I see prejudice based on race, ethnicity, or religion as one of the greatest evils plaguing mankind. If not dealt with in the churches successfully, it remains a great hinderance to the coming together as members of the family of God. If one considers themselves better – more elevated in any respect – then others, this disposition needs to be replaced by humbleness when representing the Lord through service.
The Canaanite women not only showed great love for her daughter when asking help from one of those she expected to despise her as ‘heathen’, she also demonstrated that her faith in the God who had given Jesus His power to heal overcame her fear of being rebuked. Israel’s children needed the faith the Canaanite women showed, but their racial and religious prejudices eventually became the stumbling block to their own faith.

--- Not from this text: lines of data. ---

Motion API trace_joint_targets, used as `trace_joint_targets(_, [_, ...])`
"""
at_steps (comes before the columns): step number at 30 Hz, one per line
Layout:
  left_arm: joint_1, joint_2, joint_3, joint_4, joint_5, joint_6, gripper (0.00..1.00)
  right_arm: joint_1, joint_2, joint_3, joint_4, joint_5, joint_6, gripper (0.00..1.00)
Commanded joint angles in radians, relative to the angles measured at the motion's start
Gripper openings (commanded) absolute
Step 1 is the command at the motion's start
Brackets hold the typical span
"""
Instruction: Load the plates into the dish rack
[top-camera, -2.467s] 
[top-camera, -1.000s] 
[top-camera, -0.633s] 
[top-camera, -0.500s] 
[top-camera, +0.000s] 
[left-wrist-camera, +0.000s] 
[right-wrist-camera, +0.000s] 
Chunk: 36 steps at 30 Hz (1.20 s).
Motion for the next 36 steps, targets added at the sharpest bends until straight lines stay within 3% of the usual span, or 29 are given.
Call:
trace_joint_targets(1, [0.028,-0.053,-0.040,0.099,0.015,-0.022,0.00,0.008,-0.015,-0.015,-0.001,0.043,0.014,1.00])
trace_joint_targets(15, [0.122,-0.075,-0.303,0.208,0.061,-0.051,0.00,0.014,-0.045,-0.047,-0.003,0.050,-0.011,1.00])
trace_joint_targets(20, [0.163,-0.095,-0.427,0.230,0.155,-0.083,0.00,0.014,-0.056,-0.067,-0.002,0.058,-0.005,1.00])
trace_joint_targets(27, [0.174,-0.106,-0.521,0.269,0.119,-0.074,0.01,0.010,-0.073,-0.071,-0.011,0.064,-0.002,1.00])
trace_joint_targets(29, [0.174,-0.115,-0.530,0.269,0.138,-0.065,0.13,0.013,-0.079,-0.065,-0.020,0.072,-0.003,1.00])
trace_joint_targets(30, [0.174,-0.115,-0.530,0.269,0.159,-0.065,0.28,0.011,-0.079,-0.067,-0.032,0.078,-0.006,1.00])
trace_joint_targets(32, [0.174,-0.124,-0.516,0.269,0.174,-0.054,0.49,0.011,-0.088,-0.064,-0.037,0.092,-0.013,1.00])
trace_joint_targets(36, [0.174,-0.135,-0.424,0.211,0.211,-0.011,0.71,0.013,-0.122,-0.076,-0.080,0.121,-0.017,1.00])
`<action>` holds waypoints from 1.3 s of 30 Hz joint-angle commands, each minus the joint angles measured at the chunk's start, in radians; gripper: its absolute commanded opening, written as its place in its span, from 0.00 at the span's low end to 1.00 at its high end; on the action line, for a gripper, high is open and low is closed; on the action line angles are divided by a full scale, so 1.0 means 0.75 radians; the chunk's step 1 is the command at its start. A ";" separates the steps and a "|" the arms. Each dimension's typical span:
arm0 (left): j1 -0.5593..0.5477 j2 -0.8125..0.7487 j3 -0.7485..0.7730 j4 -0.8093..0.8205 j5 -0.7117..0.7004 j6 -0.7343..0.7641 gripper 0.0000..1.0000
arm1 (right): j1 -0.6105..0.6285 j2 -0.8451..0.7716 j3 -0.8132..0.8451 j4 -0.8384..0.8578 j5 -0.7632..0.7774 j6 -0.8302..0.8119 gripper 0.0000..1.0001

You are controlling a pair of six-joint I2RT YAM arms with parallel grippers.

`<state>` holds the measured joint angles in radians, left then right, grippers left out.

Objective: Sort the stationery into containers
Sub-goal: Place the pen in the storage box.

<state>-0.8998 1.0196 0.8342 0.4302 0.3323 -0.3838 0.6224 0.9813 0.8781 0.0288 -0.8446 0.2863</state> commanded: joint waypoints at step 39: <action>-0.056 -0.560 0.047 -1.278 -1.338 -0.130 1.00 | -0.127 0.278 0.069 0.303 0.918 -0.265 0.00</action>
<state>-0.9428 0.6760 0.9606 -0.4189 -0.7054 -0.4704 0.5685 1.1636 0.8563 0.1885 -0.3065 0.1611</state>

We shouldn't laugh at how the Jews considered the gentiles and even refused to minister to them, this is the solitude of humans. We've all built walls of separation and consider us better than them. Faith can come even from those whom we despise and see as not having the Truth of God. Let's embrace them and let them know what we believe.
We are caught up in the differences! We try to justify our "better state" simply by pointing to genetic origin as being a birthright. Could anyone here have chosen where or from whom to be born? We are what we are; the most genius thing is that God loves us just like that! Prejudice is an excuse to hide my defects.